→ ABOUT THIS EXERCISE: Only lines holding the word "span" are wanted. Copy them from the listing below.

== Segment start ==

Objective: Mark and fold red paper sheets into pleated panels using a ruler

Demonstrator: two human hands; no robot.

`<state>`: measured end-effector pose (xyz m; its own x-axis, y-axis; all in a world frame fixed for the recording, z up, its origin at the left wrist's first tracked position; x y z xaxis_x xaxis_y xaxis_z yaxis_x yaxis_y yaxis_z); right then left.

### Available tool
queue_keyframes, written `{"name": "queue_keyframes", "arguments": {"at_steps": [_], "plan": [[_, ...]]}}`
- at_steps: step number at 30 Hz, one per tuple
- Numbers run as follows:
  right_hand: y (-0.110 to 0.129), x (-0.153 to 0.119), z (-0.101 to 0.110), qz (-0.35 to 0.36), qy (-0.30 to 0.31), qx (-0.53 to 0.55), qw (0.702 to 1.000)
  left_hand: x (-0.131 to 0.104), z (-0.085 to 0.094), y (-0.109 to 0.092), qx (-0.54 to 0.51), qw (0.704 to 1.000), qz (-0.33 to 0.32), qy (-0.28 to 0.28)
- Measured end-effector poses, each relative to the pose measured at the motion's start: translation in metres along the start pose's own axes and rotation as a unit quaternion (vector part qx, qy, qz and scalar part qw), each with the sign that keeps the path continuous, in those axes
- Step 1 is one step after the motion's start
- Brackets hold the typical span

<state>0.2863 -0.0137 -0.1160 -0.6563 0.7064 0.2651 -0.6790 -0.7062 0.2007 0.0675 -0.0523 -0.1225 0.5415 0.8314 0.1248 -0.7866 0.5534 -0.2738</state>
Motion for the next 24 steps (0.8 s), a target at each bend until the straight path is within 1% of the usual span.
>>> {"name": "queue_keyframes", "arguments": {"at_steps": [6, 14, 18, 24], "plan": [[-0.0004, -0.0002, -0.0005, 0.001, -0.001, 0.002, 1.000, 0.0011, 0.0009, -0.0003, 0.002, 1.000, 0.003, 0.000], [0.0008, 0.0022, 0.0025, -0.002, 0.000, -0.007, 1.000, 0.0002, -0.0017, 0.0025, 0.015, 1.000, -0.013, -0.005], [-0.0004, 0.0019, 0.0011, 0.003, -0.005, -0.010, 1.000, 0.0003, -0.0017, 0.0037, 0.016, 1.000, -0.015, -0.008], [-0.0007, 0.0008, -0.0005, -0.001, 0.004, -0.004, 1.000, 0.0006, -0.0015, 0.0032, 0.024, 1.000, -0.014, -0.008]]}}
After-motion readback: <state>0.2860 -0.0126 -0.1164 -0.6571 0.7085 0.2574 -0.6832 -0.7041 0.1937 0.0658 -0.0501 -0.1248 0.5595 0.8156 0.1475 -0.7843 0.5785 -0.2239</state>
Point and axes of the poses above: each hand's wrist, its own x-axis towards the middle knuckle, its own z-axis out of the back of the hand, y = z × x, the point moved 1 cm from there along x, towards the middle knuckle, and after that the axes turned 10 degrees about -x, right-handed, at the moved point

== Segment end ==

→ SOLUTION TO THE PROBLEM:
- Brackets hold the typical span
Motion for the next 24 steps (0.8 s), a target at each bend until the straight path is within 1% of the usual span.

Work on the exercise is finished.